--- Goal of the exercise ---
Repeat the data word for word, excluding every picture.
[[ Supplied information, beginning ]]
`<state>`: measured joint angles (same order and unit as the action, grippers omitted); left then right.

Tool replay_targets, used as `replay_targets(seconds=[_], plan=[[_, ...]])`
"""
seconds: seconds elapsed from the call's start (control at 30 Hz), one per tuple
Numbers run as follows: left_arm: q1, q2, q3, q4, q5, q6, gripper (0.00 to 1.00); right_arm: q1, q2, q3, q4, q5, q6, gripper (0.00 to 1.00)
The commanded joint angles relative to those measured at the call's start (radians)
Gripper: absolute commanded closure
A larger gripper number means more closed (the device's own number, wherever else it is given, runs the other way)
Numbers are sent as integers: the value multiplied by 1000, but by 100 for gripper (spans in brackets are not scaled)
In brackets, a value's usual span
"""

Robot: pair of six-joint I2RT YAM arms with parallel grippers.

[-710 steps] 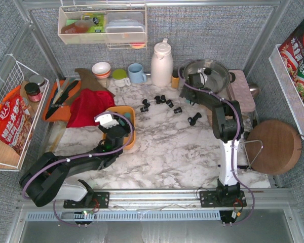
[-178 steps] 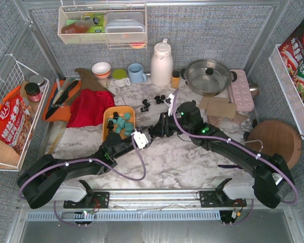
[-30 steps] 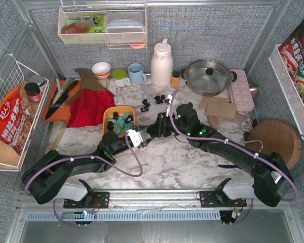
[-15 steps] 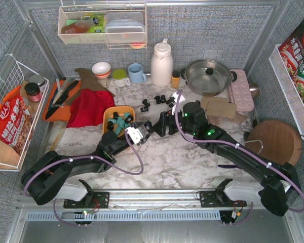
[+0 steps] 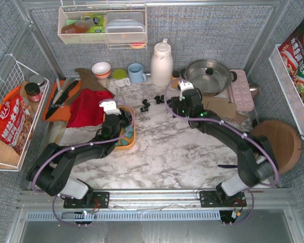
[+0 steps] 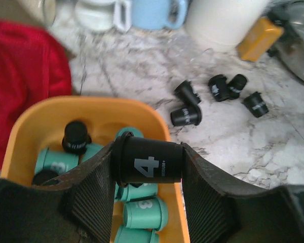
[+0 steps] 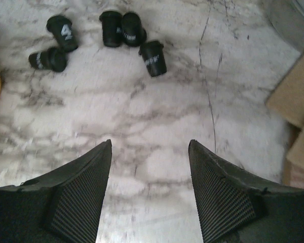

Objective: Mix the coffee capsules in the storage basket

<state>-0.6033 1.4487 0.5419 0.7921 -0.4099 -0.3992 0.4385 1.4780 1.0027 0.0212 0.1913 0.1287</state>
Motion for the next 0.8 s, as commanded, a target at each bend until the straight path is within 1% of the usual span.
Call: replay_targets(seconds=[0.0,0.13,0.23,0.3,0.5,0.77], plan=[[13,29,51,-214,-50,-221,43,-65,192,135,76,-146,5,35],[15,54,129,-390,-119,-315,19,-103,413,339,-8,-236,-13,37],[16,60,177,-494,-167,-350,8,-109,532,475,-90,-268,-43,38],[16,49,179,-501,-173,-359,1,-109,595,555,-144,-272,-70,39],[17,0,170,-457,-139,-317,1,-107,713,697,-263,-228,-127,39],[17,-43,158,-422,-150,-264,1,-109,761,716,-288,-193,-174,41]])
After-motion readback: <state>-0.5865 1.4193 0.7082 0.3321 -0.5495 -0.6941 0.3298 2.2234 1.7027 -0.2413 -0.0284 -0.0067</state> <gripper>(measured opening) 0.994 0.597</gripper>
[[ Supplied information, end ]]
--- Result ---
`<state>`: measured joint angles (same order and unit as the action, grippers omitted); left then right.

Tool replay_targets, used as `replay_targets(seconds=[_], plan=[[_, ...]])`
"""
seconds: seconds elapsed from the call's start (control at 30 Hz), one per tuple
Numbers run as follows: left_arm: q1, q2, q3, q4, q5, q6, gripper (0.00 to 1.00); right_arm: q1, q2, q3, q4, q5, q6, gripper (0.00 to 1.00)
The commanded joint angles relative to those measured at the call's start (radians)
Gripper: absolute commanded closure
A larger gripper number means more closed (the device's own number, wherever else it is given, runs the other way)
Numbers are sent as integers: the value multiplied by 1000, but by 100 for gripper (spans in brackets are not scaled)
In brackets, a value's usual span
"""

Robot: pair of six-joint I2RT YAM arms with parallel grippers.

[-710 steps] 
[-178 steps] 
[-30 steps] 
[-15 steps] 
[+0 steps] 
[+0 steps] 
[+0 steps] 

Objective: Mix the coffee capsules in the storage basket

<state>-0.6033 1.4487 0.5419 0.7921 -0.4099 -0.3992 0.4385 1.4780 1.0027 0.0212 0.1913 0.1287</state>
Motion for the next 0.8 s, as commanded, a target at each bend until the straight path is within 1% of the usual span.
Call: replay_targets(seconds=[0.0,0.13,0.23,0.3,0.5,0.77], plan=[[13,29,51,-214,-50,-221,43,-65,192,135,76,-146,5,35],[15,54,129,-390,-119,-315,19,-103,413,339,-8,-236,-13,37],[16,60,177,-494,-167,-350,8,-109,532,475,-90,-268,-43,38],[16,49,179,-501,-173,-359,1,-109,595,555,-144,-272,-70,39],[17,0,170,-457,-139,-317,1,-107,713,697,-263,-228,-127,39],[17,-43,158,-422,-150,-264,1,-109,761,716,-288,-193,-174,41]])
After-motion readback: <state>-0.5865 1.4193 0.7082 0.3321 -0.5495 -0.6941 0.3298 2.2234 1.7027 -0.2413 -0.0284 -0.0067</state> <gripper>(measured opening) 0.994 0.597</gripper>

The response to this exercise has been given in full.